-- Required work --
Every line from the first in the listing below to the line containing "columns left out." is to be repeated exactly, and no line past it.

-- Information provided --
--
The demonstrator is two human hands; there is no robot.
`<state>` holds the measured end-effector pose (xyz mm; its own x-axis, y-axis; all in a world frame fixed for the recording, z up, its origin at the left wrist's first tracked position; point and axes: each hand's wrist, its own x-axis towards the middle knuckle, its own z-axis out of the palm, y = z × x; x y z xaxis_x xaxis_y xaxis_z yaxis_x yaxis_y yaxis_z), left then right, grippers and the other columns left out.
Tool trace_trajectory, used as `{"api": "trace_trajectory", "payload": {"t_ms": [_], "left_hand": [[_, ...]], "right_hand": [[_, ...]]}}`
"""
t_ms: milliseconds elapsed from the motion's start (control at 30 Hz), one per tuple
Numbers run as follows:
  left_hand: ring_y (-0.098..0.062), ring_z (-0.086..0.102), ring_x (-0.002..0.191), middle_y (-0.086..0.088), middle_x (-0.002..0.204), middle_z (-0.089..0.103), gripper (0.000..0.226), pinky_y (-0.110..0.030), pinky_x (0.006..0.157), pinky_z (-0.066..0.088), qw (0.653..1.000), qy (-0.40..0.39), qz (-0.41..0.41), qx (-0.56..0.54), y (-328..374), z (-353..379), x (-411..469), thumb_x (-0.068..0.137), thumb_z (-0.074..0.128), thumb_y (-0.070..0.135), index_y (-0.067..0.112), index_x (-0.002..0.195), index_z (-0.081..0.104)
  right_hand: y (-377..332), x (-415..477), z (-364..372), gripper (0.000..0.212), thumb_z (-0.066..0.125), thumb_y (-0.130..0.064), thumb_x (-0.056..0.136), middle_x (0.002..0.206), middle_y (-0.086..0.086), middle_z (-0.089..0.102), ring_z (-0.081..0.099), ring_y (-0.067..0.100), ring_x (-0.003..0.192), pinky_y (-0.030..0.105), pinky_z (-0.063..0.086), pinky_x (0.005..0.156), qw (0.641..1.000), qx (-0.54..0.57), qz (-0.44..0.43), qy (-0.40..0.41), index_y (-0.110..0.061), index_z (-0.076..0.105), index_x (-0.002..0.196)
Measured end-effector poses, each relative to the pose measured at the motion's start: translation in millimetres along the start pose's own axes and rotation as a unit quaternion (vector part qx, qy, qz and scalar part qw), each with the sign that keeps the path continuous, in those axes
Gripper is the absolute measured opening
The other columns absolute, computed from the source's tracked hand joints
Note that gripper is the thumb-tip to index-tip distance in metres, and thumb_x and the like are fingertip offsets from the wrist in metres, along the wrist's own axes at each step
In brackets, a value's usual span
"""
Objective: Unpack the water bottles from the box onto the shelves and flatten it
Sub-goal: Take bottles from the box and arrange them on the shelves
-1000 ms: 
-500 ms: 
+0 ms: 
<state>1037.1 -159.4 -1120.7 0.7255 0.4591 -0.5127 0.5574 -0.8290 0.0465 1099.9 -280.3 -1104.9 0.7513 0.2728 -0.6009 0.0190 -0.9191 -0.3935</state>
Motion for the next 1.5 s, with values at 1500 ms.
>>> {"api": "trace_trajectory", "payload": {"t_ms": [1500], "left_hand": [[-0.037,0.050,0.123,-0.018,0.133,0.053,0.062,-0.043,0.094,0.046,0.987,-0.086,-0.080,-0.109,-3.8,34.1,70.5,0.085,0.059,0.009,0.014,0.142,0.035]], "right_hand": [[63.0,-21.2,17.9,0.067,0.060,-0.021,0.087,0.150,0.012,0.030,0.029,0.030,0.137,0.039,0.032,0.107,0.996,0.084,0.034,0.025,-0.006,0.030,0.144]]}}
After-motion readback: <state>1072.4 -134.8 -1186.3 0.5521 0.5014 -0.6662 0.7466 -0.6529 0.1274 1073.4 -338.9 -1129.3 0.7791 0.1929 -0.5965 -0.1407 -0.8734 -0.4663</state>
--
-- Reply --
The demonstrator is two human hands; there is no robot.
`<state>` holds the measured end-effector pose (xyz mm; its own x-axis, y-axis; all in a world frame fixed for the recording, z up, its origin at the left wrist's first tracked position; point and axes: each hand's wrist, its own x-axis towards the middle knuckle, its own z-axis out of the palm, y = z × x; x y z xaxis_x xaxis_y xaxis_z yaxis_x yaxis_y yaxis_z), left then right, grippers and the other columns left out.

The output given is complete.